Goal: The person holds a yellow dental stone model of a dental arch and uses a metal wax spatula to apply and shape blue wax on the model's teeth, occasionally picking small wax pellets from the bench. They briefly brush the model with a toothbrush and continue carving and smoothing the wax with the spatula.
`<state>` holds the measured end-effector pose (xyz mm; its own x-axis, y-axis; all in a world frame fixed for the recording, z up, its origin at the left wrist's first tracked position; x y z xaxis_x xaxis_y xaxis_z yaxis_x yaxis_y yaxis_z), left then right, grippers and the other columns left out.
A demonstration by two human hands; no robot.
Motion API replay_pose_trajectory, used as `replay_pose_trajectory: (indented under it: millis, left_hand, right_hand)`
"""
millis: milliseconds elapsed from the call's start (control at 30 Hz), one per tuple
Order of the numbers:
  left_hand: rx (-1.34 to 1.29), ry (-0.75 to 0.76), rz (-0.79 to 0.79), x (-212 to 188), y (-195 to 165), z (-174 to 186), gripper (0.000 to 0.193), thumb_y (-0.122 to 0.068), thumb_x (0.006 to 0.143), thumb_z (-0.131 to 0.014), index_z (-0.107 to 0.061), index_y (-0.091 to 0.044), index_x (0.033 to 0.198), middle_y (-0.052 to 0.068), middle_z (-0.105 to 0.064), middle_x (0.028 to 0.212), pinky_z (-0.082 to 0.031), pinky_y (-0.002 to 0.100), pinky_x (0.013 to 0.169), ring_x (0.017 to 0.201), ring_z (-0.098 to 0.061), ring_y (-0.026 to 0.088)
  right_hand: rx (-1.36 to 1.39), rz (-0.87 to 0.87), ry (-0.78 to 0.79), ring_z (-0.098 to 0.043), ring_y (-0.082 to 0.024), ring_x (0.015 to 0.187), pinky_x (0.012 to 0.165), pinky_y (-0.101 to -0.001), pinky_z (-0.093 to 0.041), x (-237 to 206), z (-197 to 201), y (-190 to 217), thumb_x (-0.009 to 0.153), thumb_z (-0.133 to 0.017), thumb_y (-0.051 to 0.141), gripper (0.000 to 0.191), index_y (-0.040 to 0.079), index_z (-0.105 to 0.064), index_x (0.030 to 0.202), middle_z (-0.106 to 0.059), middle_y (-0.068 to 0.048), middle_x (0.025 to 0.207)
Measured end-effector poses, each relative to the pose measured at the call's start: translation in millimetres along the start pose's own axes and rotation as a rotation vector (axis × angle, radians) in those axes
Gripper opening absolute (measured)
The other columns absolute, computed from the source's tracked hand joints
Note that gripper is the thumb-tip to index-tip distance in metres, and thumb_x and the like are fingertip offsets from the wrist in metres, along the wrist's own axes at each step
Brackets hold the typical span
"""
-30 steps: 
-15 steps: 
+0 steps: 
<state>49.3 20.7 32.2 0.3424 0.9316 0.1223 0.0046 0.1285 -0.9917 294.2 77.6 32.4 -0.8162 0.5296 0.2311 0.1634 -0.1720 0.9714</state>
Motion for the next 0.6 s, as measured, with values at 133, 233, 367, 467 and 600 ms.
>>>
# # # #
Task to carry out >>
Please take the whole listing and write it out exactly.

Your response >>
Goal: The person holds a yellow dental stone model of a dental arch and uses a metal wax spatula to apply and shape blue wax on the model's teeth, occasionally picking small wax pellets from the bench. They briefly brush the model with a toothbrush and continue carving and smoothing the wax with the spatula.
`<state>` holds the measured end-effector pose (xyz mm; its own x-axis, y-axis; all in a world frame fixed for the recording, z up, its origin at the left wrist's first tracked position; x y z xaxis_x xaxis_y xaxis_z yaxis_x yaxis_y yaxis_z), left then right, grippers and the other columns left out.
A demonstration by two human hands; no robot.
Motion API replay_pose_trajectory, used as `replay_pose_trajectory: (indented under it: millis, left_hand, right_hand)`
"""
millis: milliseconds elapsed from the call's start (control at 30 Hz), one per tuple
Order of the numbers:
  left_hand: rx (-1.34 to 1.29), ry (-0.75 to 0.76), rz (-0.79 to 0.79), x (-212 to 188), y (-195 to 165), z (-174 to 186), gripper (0.000 to 0.193), thumb_y (-0.122 to 0.068), thumb_x (0.006 to 0.143), thumb_z (-0.131 to 0.014), index_z (-0.107 to 0.061), index_y (-0.091 to 0.044), index_x (0.033 to 0.198), middle_y (-0.052 to 0.068), middle_z (-0.105 to 0.064), middle_x (0.028 to 0.212), pinky_z (-0.082 to 0.031), pinky_y (-0.002 to 0.100), pinky_x (0.013 to 0.169), ring_x (0.017 to 0.201), ring_z (-0.098 to 0.061), ring_y (-0.026 to 0.088)
  right_hand: rx (-1.36 to 1.39), rz (-0.87 to 0.87), ry (-0.78 to 0.79), ring_z (-0.098 to 0.043), ring_y (-0.082 to 0.024), ring_x (0.015 to 0.187), pinky_x (0.012 to 0.165), pinky_y (-0.101 to -0.001), pinky_z (-0.093 to 0.041), x (-237 to 206), z (-197 to 201), y (-190 to 217), thumb_x (-0.009 to 0.153), thumb_z (-0.133 to 0.017), thumb_y (-0.051 to 0.141), gripper (0.000 to 0.191), index_y (-0.040 to 0.079), index_z (-0.105 to 0.064), index_x (0.030 to 0.202), middle_z (-0.106 to 0.059), middle_y (-0.068 to 0.048), middle_x (0.025 to 0.207)
Measured end-effector poses, each relative to the pose measured at the call's start: translation in millimetres along the start pose's own axes and rotation as a rotation vector (axis × angle, radians) in those axes
Gripper opening absolute (measured)
The other columns absolute, computed from the source's tracked hand joints
Note that gripper is the thumb-tip to index-tip distance in metres, and thumb_x and the like are fingertip offsets from the wrist in metres, along the wrist's own axes at each step
Brackets hold the typical span
"""
-30 steps: 
-15 steps: 
+0 steps: 
<state>49.3 20.7 32.2 0.3424 0.9316 0.1223 0.0046 0.1285 -0.9917 294.2 77.6 32.4 -0.8162 0.5296 0.2311 0.1634 -0.1720 0.9714</state>
Motion for the next 0.6 s, as measured, with values at 133, 233, 367, 467 and 600 ms.
>>>

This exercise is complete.